De modo geral, as instituições estão em posição intermediária entre o sujeito, o grupo e a sociedade, e sensíveis e frágeis, ficam sempre expostas às tensões e aos efeitos do negativo. As instituições sociais são específica e emblematicamente confrontadas com as tensões massivas, engendradas por sua posição particular e pela natureza de sua tarefa primária. Nas missões sociais lhes é atribuída uma posição transicional e articular entre a patologia e a ordem social, dicotomia que vem sendo discutida nas proposições de Honneth (2008) como patologia do social. Isso quer dizer que as instituições sociais se encarregam do tratamento e do atendimento da patologia do social, quando acolhem, administram e tratam do que é excluído, impensável e denegado. São ora denegadas, ora endeusadas, e se figuram como o espaço de acolhimento do negativo. São modelos emblemáticos atribuídos a uma posição ideal, ao mesmo tempo que são lugares de reciclagem do excluído.

Em outras palavras, elas articulam duas posições antagônicas – acolher o excluído e exercer uma função de tecido conjuntivo, o que as constitui em espaços de ligação criativos e vivos.
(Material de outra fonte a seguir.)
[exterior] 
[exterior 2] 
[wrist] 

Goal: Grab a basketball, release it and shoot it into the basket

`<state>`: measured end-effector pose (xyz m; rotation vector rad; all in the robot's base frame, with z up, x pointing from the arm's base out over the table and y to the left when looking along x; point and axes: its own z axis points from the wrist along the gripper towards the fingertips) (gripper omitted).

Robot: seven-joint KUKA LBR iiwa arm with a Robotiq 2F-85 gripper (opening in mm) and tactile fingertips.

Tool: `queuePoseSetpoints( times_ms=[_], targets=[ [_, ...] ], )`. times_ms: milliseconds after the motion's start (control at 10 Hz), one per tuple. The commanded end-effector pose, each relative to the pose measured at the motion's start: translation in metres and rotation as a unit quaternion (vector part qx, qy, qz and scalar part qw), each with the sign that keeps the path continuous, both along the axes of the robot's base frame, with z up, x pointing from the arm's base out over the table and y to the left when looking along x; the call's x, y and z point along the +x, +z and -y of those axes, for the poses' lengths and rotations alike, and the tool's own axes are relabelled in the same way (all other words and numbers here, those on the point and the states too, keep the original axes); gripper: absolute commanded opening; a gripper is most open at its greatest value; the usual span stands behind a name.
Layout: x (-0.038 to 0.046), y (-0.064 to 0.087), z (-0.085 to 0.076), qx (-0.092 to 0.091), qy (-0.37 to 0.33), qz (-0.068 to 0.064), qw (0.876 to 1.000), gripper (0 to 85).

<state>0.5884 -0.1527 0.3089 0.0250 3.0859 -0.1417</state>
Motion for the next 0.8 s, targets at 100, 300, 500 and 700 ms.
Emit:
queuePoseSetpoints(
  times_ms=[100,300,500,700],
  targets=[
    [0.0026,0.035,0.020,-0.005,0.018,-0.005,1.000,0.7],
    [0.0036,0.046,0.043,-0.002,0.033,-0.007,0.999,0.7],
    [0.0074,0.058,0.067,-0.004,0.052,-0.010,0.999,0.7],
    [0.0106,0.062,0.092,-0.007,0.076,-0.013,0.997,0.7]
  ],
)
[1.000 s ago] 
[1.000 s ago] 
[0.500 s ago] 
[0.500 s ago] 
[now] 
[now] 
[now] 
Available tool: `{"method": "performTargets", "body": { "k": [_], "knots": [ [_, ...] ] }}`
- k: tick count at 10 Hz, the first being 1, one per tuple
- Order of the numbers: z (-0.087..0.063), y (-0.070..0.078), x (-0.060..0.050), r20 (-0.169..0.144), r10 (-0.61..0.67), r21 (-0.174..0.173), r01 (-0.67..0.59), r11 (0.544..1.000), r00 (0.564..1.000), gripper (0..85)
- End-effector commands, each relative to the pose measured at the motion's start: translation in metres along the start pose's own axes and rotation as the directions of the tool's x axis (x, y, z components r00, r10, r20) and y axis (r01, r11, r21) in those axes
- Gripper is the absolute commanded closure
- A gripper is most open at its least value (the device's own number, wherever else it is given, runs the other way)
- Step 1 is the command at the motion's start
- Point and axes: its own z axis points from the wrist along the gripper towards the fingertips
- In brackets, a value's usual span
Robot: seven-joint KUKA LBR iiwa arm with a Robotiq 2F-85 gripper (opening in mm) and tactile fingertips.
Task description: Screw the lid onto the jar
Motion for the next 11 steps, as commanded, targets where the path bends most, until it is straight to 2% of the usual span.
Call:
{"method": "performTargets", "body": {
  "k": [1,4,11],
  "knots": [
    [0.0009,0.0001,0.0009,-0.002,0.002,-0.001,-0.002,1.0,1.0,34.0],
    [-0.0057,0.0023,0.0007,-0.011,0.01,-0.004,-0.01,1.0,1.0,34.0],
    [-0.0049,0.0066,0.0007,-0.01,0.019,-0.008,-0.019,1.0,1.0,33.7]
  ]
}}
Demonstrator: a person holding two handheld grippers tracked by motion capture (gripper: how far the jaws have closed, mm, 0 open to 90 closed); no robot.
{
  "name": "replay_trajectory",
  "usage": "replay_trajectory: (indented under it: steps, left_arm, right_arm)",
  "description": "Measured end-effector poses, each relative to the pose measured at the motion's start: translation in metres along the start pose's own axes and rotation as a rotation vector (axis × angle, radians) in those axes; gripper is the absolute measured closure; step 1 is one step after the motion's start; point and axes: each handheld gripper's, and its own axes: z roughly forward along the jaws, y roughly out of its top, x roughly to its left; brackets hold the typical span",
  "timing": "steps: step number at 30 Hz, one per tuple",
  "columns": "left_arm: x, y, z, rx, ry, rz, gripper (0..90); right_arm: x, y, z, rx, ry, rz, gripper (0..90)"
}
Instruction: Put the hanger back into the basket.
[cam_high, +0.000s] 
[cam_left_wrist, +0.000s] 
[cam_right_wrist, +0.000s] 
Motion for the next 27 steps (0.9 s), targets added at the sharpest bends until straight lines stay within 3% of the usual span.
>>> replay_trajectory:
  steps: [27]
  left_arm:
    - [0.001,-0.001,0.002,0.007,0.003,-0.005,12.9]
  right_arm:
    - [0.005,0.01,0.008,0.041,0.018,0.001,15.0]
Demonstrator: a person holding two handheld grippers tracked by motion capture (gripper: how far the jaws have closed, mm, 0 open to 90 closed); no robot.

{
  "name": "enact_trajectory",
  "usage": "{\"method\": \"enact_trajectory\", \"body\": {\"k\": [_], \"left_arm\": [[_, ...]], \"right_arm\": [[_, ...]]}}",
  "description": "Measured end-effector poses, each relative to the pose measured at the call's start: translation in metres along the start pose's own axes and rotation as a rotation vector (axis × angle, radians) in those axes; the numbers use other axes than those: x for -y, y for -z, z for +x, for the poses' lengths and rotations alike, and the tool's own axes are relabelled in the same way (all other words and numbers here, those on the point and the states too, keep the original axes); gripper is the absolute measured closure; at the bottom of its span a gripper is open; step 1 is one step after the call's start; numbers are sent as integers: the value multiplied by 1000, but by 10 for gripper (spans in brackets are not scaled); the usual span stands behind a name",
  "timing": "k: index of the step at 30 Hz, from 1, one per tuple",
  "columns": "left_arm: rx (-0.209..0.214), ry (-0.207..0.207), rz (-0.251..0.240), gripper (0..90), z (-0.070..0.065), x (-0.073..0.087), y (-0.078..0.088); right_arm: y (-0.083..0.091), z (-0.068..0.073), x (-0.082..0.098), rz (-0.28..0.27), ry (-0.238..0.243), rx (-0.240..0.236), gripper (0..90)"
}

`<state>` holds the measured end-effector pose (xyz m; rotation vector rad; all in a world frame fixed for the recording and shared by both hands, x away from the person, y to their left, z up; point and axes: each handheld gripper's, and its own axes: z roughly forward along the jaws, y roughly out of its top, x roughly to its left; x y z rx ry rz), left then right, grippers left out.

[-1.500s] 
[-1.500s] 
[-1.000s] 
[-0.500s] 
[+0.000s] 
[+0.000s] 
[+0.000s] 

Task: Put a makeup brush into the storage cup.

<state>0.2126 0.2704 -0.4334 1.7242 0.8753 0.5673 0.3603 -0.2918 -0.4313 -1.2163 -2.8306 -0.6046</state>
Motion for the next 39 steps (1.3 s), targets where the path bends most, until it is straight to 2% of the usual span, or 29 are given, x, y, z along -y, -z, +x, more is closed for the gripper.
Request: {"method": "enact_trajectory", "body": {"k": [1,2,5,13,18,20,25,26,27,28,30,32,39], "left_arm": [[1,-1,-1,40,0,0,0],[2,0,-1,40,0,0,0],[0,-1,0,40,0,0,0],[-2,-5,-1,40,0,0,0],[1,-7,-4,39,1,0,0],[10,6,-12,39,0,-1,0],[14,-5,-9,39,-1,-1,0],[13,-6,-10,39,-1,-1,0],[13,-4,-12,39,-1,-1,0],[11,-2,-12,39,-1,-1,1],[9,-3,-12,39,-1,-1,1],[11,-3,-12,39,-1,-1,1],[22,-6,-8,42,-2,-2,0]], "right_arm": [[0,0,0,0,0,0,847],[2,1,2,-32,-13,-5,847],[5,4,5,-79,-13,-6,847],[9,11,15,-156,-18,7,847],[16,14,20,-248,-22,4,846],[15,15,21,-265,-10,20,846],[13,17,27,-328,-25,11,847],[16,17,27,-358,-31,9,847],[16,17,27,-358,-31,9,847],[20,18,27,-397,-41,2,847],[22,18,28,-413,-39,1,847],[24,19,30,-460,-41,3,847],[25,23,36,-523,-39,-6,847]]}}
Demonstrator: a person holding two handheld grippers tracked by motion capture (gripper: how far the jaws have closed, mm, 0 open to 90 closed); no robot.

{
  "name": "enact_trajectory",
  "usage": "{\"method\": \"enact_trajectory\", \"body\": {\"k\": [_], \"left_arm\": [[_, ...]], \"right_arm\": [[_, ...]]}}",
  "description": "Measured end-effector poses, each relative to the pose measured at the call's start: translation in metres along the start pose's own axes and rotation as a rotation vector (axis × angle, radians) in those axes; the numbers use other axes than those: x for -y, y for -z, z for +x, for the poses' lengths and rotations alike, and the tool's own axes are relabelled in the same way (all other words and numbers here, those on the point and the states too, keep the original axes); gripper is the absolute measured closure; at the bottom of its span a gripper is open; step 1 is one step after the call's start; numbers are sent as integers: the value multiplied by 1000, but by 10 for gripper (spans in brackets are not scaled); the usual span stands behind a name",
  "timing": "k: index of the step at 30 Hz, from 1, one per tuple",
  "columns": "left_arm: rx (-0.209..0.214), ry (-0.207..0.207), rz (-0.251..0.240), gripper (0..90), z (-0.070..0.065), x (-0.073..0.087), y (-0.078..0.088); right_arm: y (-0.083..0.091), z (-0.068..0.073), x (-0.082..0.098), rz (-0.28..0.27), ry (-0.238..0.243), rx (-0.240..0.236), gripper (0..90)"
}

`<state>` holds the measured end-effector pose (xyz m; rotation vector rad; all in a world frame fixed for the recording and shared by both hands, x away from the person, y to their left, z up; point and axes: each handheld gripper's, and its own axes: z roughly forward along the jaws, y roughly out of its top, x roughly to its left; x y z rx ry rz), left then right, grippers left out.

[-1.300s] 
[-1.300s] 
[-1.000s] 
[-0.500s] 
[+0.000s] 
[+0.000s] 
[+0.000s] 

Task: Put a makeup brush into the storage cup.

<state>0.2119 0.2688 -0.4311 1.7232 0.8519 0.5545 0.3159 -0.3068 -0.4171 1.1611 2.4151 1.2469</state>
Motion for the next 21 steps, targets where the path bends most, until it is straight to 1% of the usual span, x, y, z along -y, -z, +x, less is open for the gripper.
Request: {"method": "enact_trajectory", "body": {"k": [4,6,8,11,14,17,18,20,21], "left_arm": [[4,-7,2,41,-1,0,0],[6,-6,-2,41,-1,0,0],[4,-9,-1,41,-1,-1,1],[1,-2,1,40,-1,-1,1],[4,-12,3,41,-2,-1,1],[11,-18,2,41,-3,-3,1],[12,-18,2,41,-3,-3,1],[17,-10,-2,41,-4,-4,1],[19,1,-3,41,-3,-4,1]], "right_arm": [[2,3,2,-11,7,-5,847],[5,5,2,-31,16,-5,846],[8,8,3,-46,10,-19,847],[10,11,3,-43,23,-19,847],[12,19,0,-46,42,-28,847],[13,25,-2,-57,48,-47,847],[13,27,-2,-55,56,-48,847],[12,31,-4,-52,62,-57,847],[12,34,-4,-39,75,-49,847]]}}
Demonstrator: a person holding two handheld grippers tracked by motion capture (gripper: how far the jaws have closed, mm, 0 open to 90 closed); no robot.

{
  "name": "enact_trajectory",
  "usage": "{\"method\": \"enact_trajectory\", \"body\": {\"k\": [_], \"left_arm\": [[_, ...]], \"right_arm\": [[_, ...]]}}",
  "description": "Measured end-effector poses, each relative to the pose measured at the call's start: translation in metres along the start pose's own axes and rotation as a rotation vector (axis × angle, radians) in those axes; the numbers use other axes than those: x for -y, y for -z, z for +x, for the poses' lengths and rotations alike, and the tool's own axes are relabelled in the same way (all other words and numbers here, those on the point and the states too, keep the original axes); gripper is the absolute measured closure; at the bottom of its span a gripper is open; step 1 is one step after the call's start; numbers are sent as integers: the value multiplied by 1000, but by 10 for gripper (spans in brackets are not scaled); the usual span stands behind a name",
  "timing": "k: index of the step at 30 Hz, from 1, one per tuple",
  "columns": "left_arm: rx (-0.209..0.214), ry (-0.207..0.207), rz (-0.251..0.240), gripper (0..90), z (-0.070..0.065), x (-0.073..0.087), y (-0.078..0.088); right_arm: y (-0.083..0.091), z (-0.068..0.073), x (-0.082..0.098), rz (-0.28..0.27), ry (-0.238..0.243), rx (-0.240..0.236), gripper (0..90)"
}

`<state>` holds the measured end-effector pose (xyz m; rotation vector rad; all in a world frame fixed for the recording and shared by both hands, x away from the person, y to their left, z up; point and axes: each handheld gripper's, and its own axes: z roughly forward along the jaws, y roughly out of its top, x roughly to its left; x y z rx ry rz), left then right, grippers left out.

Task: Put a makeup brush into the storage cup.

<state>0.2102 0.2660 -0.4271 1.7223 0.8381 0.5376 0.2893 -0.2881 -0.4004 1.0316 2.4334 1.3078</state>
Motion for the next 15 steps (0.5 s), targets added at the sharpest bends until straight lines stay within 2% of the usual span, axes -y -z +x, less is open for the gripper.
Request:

Essa posição paradoxal mobiliza o narcisismo de seus membros com a reativação das formações ideais arcaicas, como também mobiliza as representações radicais em um tudo ou nada, referentes à oscilação entre a onipotência e a impotência. Assim, tais instituições vão potencializar em seus participantes um ideal que garanta a identidade singular e um objeto negativo, contrainvestido, que sempre será insuficientemente bom.

Pode-se supor que nesse lugar, por suas características, haja o favorecimento ao engendramento do fenômeno de desorganização, de crise, de sofrimento e ruptura dos laços institucionais, o que, por sua vez, não significa que todas as instituições sociais tenham crises e dificuldades intransponíveis, bem como sejam incapazes de se reorganizar.